ちなみに、マグニツキー法には以下のような文言があるので、トランプはそういった情報が上がってこなかったと述べているように思われる。(以下、条文抜粋の拙訳)
(c)制裁を課す際の特定の情報の検討・・(a)項に基づいて制裁を課すかどうかを決定する際に、大統領は以下を検討するものとする。
(1)各適切な議会委員会の委員長および上級委員が提供する情報。そして
(2)人権侵害を監視する他の国および非政府組織が入手した信頼できる情報。
(d)議長および適切な議会委員会の上級委員による要求・・外国人が活動に従事しているかどうかに関
して、適切な議会委員会の委員長および上級委員から書面による要求を受け取ってから120日以内にサブセクション(a)に記載されているように、大統領は
(1)その人がそのような活動に従事しているかどうかを判断する。そして
(2)以下を含む決定に関して、その委員会の委員長および上級委員にレポートを提出する。
なお、17日署名した「ウイグル人権法」の起草者はそのマルコ・ルビオ。新疆ウイグルにおける人権侵害の責任を負う外国の個人および団体に制裁を課す内容で、大統領は特定された個人や団体に財産封鎖制裁を課し、またその個人にビザ封鎖制裁を課すというもの。

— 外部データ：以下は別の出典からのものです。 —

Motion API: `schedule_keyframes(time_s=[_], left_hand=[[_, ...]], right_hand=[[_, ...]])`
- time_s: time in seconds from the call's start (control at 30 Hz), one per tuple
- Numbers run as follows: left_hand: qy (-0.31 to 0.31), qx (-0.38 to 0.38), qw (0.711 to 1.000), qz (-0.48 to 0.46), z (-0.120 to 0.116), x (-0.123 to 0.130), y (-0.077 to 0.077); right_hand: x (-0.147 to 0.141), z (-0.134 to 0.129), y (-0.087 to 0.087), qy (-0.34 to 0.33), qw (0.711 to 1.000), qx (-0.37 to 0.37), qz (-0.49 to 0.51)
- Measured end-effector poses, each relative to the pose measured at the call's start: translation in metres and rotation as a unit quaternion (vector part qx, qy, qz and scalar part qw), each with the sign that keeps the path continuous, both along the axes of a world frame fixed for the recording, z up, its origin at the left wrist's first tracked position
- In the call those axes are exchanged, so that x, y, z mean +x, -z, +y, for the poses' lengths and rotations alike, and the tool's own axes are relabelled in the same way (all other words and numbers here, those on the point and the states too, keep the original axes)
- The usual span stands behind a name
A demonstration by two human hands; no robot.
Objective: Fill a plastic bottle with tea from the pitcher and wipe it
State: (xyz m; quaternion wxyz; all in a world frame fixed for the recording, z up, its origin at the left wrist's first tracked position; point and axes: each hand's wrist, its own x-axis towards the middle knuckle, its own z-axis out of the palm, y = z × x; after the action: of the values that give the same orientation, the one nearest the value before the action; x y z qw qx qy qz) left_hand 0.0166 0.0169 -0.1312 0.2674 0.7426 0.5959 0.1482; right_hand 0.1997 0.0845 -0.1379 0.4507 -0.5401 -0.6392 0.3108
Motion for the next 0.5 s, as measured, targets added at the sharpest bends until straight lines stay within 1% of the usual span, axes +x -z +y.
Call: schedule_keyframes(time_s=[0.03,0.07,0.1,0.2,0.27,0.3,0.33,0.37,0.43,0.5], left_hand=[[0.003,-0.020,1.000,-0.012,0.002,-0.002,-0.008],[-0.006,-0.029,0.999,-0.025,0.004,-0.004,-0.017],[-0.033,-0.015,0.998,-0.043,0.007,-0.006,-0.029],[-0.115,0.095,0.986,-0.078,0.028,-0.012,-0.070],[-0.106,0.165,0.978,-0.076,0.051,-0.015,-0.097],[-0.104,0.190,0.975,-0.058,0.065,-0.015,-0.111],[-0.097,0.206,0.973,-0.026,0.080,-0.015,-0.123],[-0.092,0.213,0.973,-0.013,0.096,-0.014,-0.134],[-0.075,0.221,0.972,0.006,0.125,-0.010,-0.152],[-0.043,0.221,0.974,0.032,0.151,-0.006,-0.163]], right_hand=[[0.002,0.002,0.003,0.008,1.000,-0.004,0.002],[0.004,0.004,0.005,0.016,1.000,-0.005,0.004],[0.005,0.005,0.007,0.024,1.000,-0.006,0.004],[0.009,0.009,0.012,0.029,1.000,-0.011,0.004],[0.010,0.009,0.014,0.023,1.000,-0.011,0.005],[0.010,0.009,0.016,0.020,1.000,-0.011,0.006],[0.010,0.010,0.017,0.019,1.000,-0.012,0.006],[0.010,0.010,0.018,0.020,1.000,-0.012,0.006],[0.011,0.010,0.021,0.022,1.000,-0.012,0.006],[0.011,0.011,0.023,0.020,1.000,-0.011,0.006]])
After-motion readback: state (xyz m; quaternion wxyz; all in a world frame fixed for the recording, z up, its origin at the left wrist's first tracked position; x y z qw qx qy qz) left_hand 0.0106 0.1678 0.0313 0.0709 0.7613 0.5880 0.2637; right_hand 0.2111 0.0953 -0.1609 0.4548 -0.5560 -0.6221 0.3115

そしてインタビューは、ボルトンが暴露した「大統領選での勝利を支援するために、米国からの農産物購入を増やすよう習主席に要請した」件に及ぶ。トランプは”No, not at all”と否定し、

「習主席だけでなく交渉相手全員に、米国とビジネスをして欲しいと思っていると私はいう」

と述べた。

そして、

「国に良いことは私にも良いことだ」、「国に良いことは選挙にも良い」、「だが『私の選挙を助けてくれ』と言って回っているのではない」、「私が彼(習)と交渉しているとき、部屋は人で一杯になっていることを覚えておいて欲しい」

と述べて取材を締めくくった。

トランプの最後の発言に関して、ポンペオもライトハイザーも「私もその部屋にいた」と述べてボルトンを批判していることは拙稿に書いた。この件が「大山鳴動して鼠一匹」に終わるだろうとの筆者の考えも変わらない。

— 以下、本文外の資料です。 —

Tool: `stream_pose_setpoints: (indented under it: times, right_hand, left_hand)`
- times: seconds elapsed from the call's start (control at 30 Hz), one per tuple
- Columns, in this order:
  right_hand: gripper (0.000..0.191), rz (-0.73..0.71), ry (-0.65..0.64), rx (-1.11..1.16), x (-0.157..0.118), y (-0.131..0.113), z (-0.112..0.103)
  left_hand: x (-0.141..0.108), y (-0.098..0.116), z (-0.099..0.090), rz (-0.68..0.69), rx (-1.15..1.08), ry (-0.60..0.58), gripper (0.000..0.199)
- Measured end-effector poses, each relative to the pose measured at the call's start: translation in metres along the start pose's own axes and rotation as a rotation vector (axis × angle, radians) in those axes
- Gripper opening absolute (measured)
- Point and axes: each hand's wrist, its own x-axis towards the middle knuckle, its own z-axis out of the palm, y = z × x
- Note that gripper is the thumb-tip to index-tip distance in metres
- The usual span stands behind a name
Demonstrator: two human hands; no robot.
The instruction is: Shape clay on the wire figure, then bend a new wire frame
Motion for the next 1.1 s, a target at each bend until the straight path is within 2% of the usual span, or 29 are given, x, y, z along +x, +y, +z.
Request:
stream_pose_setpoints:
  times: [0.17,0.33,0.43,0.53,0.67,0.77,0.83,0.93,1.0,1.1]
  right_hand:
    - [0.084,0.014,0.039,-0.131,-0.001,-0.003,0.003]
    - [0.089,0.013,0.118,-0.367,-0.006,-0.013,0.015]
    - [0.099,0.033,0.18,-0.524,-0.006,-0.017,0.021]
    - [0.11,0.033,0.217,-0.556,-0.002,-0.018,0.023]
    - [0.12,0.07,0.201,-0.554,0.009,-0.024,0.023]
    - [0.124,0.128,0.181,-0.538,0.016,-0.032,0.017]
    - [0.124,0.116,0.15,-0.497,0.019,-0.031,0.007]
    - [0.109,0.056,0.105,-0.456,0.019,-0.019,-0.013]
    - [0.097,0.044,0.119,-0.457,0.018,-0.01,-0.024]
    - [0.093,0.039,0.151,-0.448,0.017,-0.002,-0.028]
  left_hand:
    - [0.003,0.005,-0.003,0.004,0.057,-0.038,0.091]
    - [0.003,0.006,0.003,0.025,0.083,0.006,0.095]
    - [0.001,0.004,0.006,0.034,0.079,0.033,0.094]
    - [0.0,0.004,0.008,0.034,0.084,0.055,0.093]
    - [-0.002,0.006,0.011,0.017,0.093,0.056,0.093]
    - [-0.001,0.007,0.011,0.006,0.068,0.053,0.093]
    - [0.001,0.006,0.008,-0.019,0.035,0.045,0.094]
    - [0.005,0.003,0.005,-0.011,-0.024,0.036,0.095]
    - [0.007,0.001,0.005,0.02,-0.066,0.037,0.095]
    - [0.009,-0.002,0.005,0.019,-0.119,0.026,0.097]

この共同通信の記事は、二つの点で世間を惑わす。一つは原典(Axios記事)の内容のほんの一部だけを切り取って伝えていること。二つ目は「人権問題より貿易を優先させたとして人権団体などから批判を浴びそうだ」などと共同の主観を書いて、むしろ人権団体を煽っていることだ。

マスコミ各紙には、「社会の公器」たるその使命を果たすためにも、せめてAxios紙に当たって、「ワシントン共同」の書いていることの真偽を確かめるくらいのことはして欲しい。